Background information
- Origin: San Francisco, California, U.S.
- Genres: Rock; psychedelic rock; roots rock; jazz rock; jam band;
- Years active: 2009–2014
- Past members: Bob Weir; Phil Lesh; John Kadlecik; Jeff Chimenti; Joe Russo; Jay Lane; Sunshine Becker; Zoe Ellis; Jeff Pehrson;

= Furthur (band) =

American rock band (2009–2014)

Furthur was an American rock band founded in 2009 by former Grateful Dead members Bob Weir and Phil Lesh. The original lineup also included John Kadlecik of Dark Star Orchestra on lead guitar, RatDog's Jeff Chimenti on keyboards and Jay Lane on percussion, and Joe Russo of the Benevento/Russo Duo on drums. Named after the famous touring bus used by Ken Kesey and the Merry Pranksters in the 1960s, Furthur was an improvisational jam band that performed music primarily from the extensive Grateful Dead songbook, as well as their own original music and that of several other well-known artists. In addition to the original members (with the exception of Jay Lane, who left the band in March 2010 to rejoin his previous band, Primus), the band's lineup included backup vocalists Sunshine Becker of the a cappella ensemble SoVoSó and Jeff Pehrson of the folk rock bands Box Set and the Fall Risk.

==History==
Four months after Jerry Garcia's death in August 1995, the Grateful Dead officially disbanded. However, band members continued to perform over the subsequent years in other bands such as RatDog, Phil Lesh and Friends, the Rhythm Devils, the Other Ones, and the Dead. After a four-year hiatus following their "Wave That Flag" summer tour in 2004, the Dead performed two 2008 shows supporting the Obama campaign, billed as "Deadheads for Obama" and "Change Rocks", as well at one of the Obama inaugural balls in 2009, ultimately giving rise to a 2009 spring tour. During this reunion, Weir and Lesh, who admitted having great fun playing together again, decided to form a new band. In August 2009, the musicians announced that they had formed a new band, Furthur, with Kadlecik, Chimenti, Lane, and Russo.

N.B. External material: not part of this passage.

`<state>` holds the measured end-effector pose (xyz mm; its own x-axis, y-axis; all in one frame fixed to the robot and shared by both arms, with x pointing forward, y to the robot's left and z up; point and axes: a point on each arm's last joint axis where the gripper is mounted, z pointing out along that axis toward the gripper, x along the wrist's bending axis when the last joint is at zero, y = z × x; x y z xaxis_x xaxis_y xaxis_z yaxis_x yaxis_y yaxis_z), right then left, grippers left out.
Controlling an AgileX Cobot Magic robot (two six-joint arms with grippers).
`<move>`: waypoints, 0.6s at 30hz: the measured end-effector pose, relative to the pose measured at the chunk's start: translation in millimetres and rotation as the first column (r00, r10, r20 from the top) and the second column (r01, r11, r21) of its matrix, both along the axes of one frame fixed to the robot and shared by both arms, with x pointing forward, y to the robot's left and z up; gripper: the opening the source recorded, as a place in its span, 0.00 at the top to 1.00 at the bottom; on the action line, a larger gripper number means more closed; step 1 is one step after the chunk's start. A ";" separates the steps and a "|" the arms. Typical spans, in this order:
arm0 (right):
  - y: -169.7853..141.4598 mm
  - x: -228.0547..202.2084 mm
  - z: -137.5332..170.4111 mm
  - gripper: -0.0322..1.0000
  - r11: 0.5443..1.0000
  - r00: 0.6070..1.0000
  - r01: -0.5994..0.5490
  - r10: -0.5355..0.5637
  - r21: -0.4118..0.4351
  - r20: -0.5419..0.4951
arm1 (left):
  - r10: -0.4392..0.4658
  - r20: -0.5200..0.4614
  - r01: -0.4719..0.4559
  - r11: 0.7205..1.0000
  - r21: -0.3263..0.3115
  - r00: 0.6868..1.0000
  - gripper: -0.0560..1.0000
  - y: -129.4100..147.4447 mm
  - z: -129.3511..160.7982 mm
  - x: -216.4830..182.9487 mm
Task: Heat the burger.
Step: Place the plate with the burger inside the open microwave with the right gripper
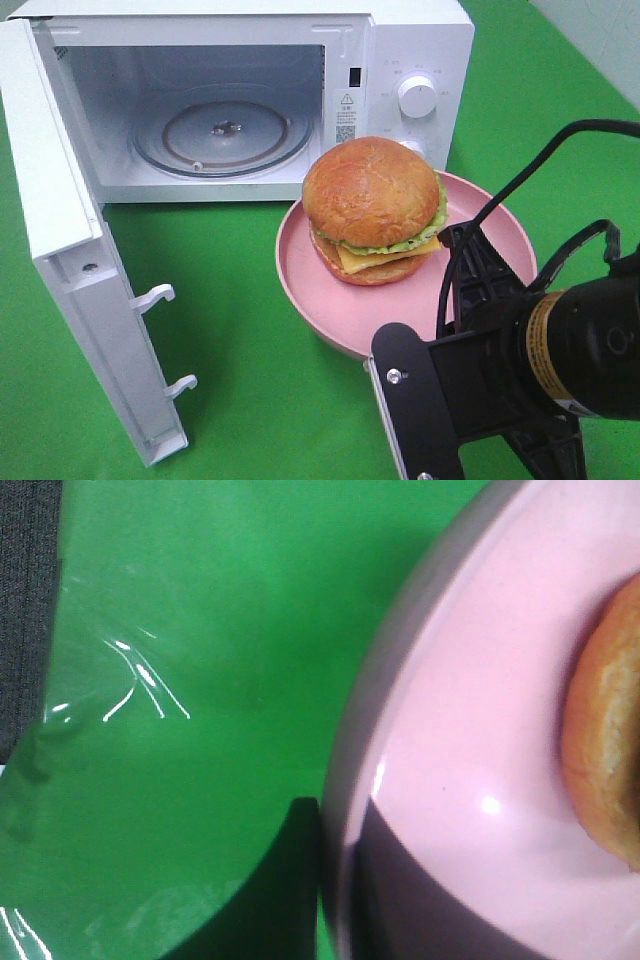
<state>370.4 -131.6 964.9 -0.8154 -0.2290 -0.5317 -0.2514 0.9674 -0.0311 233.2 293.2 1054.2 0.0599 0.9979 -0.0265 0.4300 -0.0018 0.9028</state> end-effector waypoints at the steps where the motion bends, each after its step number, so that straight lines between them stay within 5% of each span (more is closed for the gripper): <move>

The band was named after the 1939 International Harvester psychedelic multicolored bus used by novelist Ken Kesey and his Merry Pranksters to tour America in 1964 when they attended the New York World's Fair for the debut of Kesey's second novel, Sometimes A Great Notion. "Furthur" was the inscription on the destination placard of the bus and was also the name given to the multicolored bus. "In many ways, the 'Furthur' destination of the bus—piloted by Neal Cassady, inspiration for the character Dean Moriarty in Jack Kerouac's On the Road, represented the mind-set of the transition from Beat Generation culture to the more heavily drug-infused hippie culture and the LSD-based psychedelic culture, with Ken Kesey, Neal Cassady, the Merry Pranksters, and the Grateful Dead—all alumni of the Acid Tests—as ambassadors and guides on that cognitive and conceptual journey". The Grateful Dead performed as the house band for many of the Acid Tests, which ran from 1965 to 1966.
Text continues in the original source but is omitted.